The Met Police officers want to monitor multiple events during the Olympics using extra capacity-providing unmanned drones equipped with surveillance cameras .
The Met Police officers want to monitor multiple events during the Olympics using extra capacity-providing unmanned drones equipped with surveillance cameras .

Unprecedented security arrangements, including drones equipped with surveillance cameras that will roam the skies of the capital, will be in place for the London 2012 Olympics.

According to the Independent, the Scotland Yard is understood to have spoken to the Civil Aviation Authority over the use of small radio-controlled devices in order to keep a watchful eye over the mega event.

Though the Met Police already has three Eurocopter EC145 helicopters in Essex, from the force's Air Support Unit, the officers want to monitor multiple events during the Olympics using extra capacity-providing smaller drones. In Straffordshire, police officers still use drones consisting of a remote-controlled helicopter equipped with cameras. However, at least in three constabularies - Essex, Merseyside and British Transport Police - the surveillance drones are said to have been used. But the use of drones has not been well received, according to reports.

One source for the Essex Police told the newspaper that the force had kept the drones in a warehouse for almost a year because of the high costs. The British Transport Police too did not purchase a drone despite conducting a short trial. The Merseyside Police, which purchased a £13,000 helicopter drone fitted with surveillance cameras, used it for four years. However, the helicopter landed in the river Mersey due to malfunction and was not found, the report said.

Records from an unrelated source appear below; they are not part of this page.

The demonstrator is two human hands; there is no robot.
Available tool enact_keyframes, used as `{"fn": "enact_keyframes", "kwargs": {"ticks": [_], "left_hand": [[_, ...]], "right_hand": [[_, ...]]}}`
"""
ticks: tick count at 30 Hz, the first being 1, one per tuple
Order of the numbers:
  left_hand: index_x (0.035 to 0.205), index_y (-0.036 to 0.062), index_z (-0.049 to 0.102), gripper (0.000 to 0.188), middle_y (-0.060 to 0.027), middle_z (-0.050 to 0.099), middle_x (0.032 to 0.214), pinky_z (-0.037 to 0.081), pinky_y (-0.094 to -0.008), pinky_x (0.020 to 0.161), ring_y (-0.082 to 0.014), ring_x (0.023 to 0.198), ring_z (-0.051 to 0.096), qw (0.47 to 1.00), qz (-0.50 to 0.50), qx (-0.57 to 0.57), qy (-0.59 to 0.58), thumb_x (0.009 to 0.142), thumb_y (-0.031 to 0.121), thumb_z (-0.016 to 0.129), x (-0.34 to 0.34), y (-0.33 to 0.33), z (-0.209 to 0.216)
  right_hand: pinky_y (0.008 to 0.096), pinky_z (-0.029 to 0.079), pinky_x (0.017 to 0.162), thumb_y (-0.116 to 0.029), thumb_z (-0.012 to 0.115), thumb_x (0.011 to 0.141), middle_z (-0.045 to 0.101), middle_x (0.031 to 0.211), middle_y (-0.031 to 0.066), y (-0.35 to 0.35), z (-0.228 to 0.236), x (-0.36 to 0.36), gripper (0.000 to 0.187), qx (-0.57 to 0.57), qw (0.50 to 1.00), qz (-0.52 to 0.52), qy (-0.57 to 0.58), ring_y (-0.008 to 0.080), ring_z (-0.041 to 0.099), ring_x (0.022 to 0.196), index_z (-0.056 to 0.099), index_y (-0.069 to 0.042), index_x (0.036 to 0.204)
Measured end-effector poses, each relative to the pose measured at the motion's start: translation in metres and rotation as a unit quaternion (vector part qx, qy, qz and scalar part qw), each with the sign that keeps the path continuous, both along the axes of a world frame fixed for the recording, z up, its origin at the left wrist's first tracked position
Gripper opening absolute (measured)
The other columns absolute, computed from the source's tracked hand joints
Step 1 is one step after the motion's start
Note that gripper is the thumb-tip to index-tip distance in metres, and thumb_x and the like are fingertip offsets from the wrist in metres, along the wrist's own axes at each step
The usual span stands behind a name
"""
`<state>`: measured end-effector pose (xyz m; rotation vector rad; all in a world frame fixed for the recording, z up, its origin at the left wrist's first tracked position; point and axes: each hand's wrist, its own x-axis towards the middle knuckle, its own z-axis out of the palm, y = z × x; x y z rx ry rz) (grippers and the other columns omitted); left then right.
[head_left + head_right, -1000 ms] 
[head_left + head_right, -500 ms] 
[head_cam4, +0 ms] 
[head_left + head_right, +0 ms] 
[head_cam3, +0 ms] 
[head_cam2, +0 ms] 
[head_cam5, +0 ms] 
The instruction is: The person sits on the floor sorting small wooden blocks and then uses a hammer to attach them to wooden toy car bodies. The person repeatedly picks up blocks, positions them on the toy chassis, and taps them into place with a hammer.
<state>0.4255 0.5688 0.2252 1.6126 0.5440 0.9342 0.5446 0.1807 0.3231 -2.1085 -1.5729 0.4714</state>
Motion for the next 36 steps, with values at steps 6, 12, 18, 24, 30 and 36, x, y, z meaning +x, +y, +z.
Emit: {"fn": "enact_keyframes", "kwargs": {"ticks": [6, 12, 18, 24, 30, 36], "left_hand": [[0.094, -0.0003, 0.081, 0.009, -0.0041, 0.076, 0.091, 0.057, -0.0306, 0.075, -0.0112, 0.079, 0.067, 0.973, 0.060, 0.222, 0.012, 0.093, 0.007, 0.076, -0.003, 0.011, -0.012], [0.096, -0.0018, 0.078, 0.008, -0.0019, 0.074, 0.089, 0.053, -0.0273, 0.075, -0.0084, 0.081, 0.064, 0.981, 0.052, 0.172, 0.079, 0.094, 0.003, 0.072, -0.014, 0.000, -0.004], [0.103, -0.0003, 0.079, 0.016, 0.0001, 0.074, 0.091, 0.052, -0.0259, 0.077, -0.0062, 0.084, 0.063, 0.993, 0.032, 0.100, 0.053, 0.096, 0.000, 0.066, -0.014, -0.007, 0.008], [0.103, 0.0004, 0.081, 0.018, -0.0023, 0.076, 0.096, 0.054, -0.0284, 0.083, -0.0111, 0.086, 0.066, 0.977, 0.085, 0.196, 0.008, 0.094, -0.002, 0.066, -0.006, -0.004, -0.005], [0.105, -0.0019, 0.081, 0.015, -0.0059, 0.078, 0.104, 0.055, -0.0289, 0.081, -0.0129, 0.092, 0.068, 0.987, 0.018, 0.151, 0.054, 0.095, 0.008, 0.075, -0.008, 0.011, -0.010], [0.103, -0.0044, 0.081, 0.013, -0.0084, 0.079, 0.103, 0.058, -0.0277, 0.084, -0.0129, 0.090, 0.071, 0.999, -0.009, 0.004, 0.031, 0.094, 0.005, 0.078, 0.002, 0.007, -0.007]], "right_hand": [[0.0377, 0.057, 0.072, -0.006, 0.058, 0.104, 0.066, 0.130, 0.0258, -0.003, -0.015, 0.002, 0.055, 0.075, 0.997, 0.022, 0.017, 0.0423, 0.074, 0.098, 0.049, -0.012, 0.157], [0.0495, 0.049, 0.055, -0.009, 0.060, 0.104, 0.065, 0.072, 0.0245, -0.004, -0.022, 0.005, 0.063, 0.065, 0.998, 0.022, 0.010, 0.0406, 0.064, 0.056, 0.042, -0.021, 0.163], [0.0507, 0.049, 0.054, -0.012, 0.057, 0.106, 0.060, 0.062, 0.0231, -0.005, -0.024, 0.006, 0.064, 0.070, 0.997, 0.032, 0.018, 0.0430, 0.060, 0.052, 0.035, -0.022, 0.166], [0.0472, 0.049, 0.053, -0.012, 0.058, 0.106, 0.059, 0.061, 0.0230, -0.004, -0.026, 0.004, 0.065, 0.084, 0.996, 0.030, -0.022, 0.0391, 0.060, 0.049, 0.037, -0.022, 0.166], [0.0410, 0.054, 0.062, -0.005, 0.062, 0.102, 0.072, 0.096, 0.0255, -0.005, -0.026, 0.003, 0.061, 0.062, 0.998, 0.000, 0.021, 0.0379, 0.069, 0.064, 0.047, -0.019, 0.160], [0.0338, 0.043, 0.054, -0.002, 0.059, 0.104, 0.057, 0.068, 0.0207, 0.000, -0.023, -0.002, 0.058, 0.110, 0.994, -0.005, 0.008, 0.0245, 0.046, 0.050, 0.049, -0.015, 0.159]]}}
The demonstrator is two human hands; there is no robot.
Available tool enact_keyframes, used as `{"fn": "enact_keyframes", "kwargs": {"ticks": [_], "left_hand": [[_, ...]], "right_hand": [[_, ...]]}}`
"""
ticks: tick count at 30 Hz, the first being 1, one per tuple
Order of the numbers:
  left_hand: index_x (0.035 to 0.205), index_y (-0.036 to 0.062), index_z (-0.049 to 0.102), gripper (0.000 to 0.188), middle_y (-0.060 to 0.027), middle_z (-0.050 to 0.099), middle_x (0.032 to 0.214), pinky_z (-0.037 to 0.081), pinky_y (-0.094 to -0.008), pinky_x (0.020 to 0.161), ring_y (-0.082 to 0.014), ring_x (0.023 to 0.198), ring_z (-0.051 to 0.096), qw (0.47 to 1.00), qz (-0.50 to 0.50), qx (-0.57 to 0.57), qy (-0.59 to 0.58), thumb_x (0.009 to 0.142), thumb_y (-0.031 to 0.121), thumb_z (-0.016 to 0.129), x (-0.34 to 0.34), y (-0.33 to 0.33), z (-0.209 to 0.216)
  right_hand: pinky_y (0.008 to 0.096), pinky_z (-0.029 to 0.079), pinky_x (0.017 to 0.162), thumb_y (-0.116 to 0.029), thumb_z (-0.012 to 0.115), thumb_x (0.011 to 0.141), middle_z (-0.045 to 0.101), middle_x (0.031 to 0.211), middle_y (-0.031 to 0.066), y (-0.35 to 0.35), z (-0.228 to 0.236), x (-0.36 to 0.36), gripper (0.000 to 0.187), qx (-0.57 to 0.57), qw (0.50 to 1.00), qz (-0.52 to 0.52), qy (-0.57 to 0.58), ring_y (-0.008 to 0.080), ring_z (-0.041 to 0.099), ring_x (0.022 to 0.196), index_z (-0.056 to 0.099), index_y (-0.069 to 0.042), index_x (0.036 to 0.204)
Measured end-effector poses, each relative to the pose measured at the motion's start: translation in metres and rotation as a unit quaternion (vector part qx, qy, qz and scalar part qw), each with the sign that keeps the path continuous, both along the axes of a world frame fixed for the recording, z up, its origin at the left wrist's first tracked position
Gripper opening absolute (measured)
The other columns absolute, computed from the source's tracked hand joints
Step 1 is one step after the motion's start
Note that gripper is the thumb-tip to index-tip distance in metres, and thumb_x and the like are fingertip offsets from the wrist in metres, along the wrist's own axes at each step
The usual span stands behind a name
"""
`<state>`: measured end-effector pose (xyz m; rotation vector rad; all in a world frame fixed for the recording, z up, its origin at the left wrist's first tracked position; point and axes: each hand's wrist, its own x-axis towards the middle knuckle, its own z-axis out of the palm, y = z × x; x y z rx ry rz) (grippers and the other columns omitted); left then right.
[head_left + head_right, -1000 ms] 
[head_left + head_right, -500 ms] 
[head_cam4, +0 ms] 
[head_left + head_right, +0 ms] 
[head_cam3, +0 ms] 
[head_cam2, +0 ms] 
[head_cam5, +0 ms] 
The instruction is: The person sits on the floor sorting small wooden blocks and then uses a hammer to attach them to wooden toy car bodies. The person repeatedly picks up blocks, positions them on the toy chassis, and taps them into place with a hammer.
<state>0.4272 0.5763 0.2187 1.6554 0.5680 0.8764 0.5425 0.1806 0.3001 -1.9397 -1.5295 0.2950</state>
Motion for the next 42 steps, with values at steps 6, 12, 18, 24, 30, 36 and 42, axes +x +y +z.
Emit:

"The force has since received compensation from its insurers to cover the cost of the vehicle," a spokesperson told the Independent. "It has since decided not to purchase a new unit because of "operational issues including staff training costs and the inability to use the UAV [unmanned aerial vehicle] in all weather conditions," the report said.

Last week, Defence Secretary Philip Hammond suggested in Parliament that surface-to-air missiles could be deployed. It was also reported that RAF snipers will keep watch over the events.

However, there hasn't been a clear confirmation yet on the extra surveillance devices and the defence weapons to be used by the security officials at the Olympics.

A source from the Met Police told the newspaper: "Any force that wants to use drones inside a danger area have to get permission. It means built-up areas, places where people gather en masse like a stadium, or anywhere near flight paths." However, the use of drones during the 2012 Olympic Games has not been "confirmed or denied" yet.

With a view to running the largest ever security operation, the Met Police recently had a discussion on the safe use of drones without compromising the air safety.

Meanwhile, the newspaper has quoted another police source as saying that the use of surveillance drones was not a high priority. Even after receiving the nod of National Police Air Service for provision for helicopters to any police force, the decision has not gone down too well reportedly because of the bloody history of unmanned drones in Afghanistan and Pakistan to hunt down terrorists. "Surveillance drones are not very high up on our priority list," the source said. "They tend to be quite pricey and require a huge amount of training."